Reste à savoir si les institutions américaines seront assez solides pour résister à ce qui semble être le moment pour Trump d’affirmer sa mainmise sur le pouvoir. Lors d’une conférence téléphonique avec des gouverneur·es, il a de nouveau évoqué la «domination» des forces de police au Minnesota, en disant que c’était «une chose magnifique à regarder», et déploré que la garde nationale ne soit pas appelée en renfort:

«Nous allons résoudre le problème en étant juste et forts. Il faut que vous soyez forts. Utilisez notre garde nationale.» Mais aussi: «Si vous ne les dominez pas, vous perdez votre temps. Ils vont vous écrasesr, vous aurez l’air d’une bande d’abrutis.»

Après l’épisode de Lafayette Square, le symbole d’un président qui gaze son peuple pour se faire prendre en photo une bible à la main a été trop fort, même pour James Mattis, ancien secrétaire à la Défense de Trump qui est sorti de sa réserve pour dire tout haut ce que de plus en plus d’Américain·es pensent aux quatre coins de leur pays: «Nous pouvons nous unir sans lui, en nous servant de la force inhérente à notre société civile.»

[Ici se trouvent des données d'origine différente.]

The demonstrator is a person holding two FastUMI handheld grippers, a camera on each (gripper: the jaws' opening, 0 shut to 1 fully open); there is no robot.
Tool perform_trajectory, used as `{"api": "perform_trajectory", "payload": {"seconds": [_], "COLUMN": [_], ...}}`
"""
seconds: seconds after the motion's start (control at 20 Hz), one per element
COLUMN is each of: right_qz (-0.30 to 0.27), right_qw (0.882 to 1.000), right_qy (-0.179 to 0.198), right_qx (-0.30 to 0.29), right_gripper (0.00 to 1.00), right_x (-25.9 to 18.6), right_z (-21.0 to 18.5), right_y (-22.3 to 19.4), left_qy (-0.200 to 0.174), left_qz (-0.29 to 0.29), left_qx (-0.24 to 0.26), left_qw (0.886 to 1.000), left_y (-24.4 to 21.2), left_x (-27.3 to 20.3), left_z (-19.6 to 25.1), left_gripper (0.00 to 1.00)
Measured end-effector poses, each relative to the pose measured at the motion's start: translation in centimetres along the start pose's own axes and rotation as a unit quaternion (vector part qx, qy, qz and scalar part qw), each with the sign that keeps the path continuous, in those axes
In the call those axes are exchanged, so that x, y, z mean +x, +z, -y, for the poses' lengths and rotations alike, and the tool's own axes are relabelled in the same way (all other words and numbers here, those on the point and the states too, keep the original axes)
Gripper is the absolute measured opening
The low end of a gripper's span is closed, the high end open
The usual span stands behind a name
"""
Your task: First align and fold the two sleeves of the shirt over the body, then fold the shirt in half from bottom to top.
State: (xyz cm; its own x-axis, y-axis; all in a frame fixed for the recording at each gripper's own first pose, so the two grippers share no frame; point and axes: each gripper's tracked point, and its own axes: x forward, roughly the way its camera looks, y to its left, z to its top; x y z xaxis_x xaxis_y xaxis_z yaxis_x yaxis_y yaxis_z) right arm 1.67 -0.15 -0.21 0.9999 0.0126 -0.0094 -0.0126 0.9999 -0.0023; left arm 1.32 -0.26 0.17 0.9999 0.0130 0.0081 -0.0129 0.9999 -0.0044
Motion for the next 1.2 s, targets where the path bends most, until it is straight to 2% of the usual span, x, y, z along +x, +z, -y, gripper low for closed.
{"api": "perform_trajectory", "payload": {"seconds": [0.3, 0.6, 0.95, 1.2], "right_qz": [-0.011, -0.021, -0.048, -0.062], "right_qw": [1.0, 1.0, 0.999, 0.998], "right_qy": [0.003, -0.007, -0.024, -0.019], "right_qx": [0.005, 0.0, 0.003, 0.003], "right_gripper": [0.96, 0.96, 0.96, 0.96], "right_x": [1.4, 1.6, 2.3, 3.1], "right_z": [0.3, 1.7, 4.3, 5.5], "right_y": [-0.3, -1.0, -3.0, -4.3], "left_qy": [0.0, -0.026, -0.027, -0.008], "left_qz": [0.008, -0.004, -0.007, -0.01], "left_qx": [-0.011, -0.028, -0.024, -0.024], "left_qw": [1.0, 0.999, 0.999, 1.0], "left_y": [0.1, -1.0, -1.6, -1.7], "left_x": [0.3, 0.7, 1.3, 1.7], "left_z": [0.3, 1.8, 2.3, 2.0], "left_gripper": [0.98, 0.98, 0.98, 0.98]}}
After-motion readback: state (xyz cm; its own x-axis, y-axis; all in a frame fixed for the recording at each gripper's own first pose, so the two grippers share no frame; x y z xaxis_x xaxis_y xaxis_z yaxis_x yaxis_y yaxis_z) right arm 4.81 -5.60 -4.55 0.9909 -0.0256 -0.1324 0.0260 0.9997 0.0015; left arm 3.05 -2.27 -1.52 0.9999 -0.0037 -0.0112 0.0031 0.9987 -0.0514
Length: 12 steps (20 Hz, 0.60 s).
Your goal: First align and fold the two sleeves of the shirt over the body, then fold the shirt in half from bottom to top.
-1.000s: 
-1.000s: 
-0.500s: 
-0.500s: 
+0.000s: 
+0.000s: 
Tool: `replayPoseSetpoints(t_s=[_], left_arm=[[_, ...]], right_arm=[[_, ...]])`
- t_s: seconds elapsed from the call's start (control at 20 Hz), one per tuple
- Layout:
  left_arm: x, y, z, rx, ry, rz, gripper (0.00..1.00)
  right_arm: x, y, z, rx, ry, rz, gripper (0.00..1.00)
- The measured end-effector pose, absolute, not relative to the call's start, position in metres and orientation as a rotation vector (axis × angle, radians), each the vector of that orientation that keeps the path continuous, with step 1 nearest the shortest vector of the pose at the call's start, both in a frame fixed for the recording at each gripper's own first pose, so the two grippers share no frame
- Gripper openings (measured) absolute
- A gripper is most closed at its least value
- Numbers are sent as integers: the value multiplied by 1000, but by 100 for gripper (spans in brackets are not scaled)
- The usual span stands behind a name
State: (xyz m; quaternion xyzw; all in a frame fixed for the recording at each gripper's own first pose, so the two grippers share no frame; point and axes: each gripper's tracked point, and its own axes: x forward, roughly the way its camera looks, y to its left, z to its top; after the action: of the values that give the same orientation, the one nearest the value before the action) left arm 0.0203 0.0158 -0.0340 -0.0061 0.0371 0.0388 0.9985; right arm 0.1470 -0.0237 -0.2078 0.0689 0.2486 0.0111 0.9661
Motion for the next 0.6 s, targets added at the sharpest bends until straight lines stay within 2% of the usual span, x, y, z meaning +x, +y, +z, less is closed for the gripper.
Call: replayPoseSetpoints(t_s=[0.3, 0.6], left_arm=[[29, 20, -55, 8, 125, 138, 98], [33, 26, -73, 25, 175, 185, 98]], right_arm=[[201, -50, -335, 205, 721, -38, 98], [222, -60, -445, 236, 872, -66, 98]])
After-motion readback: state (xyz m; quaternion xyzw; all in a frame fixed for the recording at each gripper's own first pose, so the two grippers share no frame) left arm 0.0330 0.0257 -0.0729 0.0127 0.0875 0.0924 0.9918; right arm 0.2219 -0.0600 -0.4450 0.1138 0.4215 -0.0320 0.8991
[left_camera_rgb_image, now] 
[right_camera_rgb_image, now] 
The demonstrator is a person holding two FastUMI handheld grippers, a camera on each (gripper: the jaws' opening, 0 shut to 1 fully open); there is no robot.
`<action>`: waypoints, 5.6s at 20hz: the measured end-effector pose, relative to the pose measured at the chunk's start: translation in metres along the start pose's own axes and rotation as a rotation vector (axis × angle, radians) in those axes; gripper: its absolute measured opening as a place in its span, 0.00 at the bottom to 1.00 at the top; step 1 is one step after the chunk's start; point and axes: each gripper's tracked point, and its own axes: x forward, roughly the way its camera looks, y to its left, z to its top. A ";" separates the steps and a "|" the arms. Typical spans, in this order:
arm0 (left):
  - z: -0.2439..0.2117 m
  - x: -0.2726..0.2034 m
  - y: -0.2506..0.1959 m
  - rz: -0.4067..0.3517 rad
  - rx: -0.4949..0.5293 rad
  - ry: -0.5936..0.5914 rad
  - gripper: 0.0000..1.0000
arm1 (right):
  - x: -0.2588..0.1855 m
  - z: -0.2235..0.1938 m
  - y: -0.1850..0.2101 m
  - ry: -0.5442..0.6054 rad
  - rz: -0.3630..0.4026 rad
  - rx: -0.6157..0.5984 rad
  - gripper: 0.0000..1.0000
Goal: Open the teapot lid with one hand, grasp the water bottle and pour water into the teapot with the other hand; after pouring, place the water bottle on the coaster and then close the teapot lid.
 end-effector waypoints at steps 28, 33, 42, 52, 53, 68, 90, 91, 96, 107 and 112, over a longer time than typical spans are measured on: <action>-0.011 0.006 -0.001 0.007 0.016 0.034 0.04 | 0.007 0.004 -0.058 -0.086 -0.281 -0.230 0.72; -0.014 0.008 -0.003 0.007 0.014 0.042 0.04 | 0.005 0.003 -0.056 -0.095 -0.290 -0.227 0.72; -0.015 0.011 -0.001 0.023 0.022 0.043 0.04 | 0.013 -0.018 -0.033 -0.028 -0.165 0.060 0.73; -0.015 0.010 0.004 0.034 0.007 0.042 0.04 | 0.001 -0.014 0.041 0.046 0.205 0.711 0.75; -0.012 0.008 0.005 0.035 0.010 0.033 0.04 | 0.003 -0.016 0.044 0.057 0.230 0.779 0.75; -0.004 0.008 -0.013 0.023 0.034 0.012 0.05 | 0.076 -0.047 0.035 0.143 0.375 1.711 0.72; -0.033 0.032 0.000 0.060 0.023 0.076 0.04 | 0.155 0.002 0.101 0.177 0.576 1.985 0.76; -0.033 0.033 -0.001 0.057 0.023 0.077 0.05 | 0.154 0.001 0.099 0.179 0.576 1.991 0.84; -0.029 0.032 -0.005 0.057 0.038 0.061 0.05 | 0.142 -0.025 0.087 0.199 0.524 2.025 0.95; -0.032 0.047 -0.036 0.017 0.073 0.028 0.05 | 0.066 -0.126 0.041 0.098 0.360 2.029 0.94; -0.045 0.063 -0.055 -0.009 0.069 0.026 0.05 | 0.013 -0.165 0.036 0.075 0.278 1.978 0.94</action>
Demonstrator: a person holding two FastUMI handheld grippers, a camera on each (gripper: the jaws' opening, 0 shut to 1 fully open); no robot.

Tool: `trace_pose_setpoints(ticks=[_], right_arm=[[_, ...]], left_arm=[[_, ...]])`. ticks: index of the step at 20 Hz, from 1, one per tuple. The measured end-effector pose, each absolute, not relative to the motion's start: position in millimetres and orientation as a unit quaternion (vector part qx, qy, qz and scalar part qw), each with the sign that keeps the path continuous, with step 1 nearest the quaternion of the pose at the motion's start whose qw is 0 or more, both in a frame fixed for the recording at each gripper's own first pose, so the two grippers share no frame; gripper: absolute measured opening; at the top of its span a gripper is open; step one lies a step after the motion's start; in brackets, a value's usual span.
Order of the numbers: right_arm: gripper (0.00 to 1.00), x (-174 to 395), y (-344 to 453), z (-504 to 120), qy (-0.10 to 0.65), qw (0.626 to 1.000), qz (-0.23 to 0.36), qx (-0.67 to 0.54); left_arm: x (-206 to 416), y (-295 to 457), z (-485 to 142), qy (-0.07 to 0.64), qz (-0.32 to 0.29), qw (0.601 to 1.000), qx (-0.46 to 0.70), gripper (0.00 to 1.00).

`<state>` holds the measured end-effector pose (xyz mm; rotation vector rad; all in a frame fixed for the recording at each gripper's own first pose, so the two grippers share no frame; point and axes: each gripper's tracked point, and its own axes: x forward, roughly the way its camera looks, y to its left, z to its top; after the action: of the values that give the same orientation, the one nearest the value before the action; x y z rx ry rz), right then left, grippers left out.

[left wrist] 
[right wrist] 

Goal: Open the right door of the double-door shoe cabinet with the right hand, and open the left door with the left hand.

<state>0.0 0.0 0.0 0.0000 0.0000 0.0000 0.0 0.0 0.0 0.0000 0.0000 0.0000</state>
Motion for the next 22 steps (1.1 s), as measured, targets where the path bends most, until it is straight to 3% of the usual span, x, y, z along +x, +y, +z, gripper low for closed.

Dans un tout autre pays que l’Amérique, un homme qui monte une partie du pays contre l’autre, qui limoge à tour de bras, désigne la presse comme étant l’ennemi du peuple, tente de museler des réseaux sociaux, nomme sa fille et son gendre à des positions de pouvoir, fait entrer de l’argent dans ses caisses grâce à sa position, accuse un journaliste qu’il n’aime pas de meurtre au vu et au su de tous sans la moindre preuve, prend la défense de néonazis et annonce à l’avance que les prochaines élections seront truquées s’il ne les gagne pas, et enfin demande l’intervention de l’armée pour réprimer des manifestations dont une grande partie sont pacifiques, cet homme-là aurait été taxé de dictateurdepuis longtemps.